▶ [YOUR TASK]
Give the listing again, word for word.

INPUT DATA below:

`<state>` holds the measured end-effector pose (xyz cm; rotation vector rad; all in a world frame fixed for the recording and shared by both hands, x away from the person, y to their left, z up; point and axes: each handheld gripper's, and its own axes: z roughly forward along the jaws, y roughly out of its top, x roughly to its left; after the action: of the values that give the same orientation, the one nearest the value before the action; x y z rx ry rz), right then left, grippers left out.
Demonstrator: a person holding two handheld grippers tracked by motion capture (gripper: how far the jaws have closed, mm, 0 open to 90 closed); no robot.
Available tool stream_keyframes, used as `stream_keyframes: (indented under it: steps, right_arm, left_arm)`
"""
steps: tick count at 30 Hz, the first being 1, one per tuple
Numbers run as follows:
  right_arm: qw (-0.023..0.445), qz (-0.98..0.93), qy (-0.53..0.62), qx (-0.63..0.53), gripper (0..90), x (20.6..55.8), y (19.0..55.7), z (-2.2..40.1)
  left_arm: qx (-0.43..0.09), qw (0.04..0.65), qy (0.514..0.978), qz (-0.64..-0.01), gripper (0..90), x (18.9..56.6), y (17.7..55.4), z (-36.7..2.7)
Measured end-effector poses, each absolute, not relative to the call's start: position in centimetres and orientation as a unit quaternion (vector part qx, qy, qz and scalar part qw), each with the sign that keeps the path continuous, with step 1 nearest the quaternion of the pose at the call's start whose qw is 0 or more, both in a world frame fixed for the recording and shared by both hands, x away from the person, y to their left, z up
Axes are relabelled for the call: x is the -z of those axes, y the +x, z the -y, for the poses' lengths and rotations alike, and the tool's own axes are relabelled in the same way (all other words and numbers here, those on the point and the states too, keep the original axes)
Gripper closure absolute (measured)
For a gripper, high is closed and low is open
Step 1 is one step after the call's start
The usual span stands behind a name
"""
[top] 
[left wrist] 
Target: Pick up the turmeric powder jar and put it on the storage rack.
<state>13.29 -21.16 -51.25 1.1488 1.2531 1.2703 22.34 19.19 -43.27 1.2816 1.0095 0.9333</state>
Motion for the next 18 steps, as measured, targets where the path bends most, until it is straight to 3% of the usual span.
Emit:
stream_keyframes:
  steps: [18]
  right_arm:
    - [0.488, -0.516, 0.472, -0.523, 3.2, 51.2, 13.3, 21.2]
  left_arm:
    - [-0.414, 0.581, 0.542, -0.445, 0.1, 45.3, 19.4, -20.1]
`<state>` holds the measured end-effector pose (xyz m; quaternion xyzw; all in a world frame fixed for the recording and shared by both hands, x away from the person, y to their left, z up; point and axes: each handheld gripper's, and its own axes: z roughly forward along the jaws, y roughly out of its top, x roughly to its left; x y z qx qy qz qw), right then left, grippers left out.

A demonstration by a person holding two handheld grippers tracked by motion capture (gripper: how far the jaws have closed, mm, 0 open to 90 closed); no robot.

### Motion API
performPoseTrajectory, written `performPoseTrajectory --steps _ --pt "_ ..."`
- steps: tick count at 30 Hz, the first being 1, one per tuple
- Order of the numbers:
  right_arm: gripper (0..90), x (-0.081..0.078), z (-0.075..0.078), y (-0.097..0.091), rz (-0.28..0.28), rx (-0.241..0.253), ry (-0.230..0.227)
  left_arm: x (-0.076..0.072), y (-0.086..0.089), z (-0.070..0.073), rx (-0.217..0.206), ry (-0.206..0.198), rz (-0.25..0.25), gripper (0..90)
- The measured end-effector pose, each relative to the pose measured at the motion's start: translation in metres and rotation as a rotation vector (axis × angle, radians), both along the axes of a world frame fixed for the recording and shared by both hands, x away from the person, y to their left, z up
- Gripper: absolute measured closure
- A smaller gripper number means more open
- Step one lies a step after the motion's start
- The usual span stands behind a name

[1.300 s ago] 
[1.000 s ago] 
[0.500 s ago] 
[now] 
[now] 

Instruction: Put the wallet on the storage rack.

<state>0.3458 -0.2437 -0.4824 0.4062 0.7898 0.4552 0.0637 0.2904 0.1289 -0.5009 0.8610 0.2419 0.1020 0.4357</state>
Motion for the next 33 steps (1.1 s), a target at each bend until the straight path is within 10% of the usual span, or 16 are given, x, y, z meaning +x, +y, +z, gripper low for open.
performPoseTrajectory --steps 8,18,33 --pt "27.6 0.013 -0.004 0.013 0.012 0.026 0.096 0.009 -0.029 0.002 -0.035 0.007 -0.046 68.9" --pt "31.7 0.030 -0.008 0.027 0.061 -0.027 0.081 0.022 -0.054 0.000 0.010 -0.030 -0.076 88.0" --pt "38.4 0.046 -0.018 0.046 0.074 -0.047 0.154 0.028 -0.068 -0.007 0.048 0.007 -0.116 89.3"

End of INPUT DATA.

▶ [OUTPUT BELOW]
`<state>` holds the measured end-effector pose (xyz cm; rotation vector rad; all in a world frame fixed for the recording and shared by both hands, x away from the person, y to their left, z up; point and axes: each handheld gripper's, and its own axes: z roughly forward along the jaws, y roughly out of its top, x roughly to its left; after the action: of the values that give the same orientation, the one nearest the value before the action; x y z rx ry rz), right then left, grippers left out.
Demonstrator: a person holding two handheld grippers tracked by motion capture (gripper: how far the jaws have closed, mm, 0 open to 90 closed); no robot.
Available tool stream_keyframes, used as `stream_keyframes: (indented under it: steps, right_arm, left_arm)`
"""
steps: tick count at 30 Hz, the first being 1, one per tuple
Numbers run as follows:
  right_arm: qw (-0.023..0.445), qz (-0.98..0.93), qy (-0.53..0.62), qx (-0.63..0.53), gripper (0..90), x (20.6..55.8), y (19.0..55.7), z (-2.2..40.1)
  left_arm: qx (-0.43..0.09), qw (0.04..0.65), qy (0.514..0.978), qz (-0.64..-0.01), gripper (0..90), x (18.9..56.6), y (17.7..55.4), z (-36.7..2.7)
Measured end-effector poses, each absolute, not relative to the call's start: position in centimetres and orientation as a unit quaternion (vector part qx, qy, qz and scalar part qw), each with the sign that keeps the path continuous, with step 1 nearest the quaternion of the pose at the call's start whose qw is 0 or more, both in a world frame fixed for the recording and shared by both hands, x away from the person, y to their left, z up
Axes are relabelled for the call: x is the -z of those axes, y the +x, z the -y, for the poses' lengths and rotations alike, and the tool's own axes are relabelled in the same way (all other words and numbers here, those on the point and the states too, keep the original axes)
Gripper closure absolute (measured)
For a gripper, high is closed and low is open
Step 1 is one step after the call's start
The usual span stands behind a name
"""
[top] 
[left wrist] 
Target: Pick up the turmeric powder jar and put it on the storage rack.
<state>13.29 -21.16 -51.25 1.1488 1.2531 1.2703 22.34 19.19 -43.27 1.2816 1.0095 0.9333</state>
Motion for the next 18 steps, as measured, targets where the path bends most, until it is straight to 3% of the usual span.
Emit:
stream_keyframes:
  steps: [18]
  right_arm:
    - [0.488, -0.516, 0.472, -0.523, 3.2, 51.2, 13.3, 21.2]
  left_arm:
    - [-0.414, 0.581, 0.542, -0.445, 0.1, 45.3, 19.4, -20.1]
`<state>` holds the measured end-effector pose (xyz m; quaternion xyzw; all in a world frame fixed for the recording and shared by both hands, x away from the person, y to their left, z up; point and axes: each handheld gripper's, and its own axes: z roughly forward along the jaws, y roughly out of its top, x roughly to its left; x y z qx qy qz qw), right then left, grippers left out.

A demonstration by a person holding two handheld grippers tracked by motion capture (gripper: how far the jaws have closed, mm, 0 open to 90 closed); no robot.

### Motion API
performPoseTrajectory, written `performPoseTrajectory --steps _ --pt "_ ..."`
- steps: tick count at 30 Hz, the first being 1, one per tuple
- Order of the numbers:
  right_arm: gripper (0..90), x (-0.081..0.078), z (-0.075..0.078), y (-0.097..0.091), rz (-0.28..0.28), rx (-0.241..0.253), ry (-0.230..0.227)
  left_arm: x (-0.076..0.072), y (-0.086..0.089), z (-0.070..0.073), rx (-0.217..0.206), ry (-0.206..0.198), rz (-0.25..0.25), gripper (0..90)
- The measured end-effector pose, each relative to the pose measured at the motion's start: translation in metres and rotation as a rotation vector (axis × angle, radians), both along the axes of a world frame fixed for the recording and shared by both hands, x away from the person, y to their left, z up
- Gripper: absolute measured closure
- A smaller gripper number means more open
- Step one lies a step after the motion's start
- The usual span stands behind a name

[1.300 s ago] 
[1.000 s ago] 
[0.500 s ago] 
[now] 
[now] 

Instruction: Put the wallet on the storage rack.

<state>0.3458 -0.2437 -0.4824 0.4062 0.7898 0.4552 0.0637 0.2904 0.1289 -0.5009 0.8610 0.2419 0.1020 0.4357</state>
Motion for the next 33 steps (1.1 s), a target at each bend until the straight path is within 10% of the usual span, or 16 are given, x, y, z meaning +x, +y, +z, gripper low for open.
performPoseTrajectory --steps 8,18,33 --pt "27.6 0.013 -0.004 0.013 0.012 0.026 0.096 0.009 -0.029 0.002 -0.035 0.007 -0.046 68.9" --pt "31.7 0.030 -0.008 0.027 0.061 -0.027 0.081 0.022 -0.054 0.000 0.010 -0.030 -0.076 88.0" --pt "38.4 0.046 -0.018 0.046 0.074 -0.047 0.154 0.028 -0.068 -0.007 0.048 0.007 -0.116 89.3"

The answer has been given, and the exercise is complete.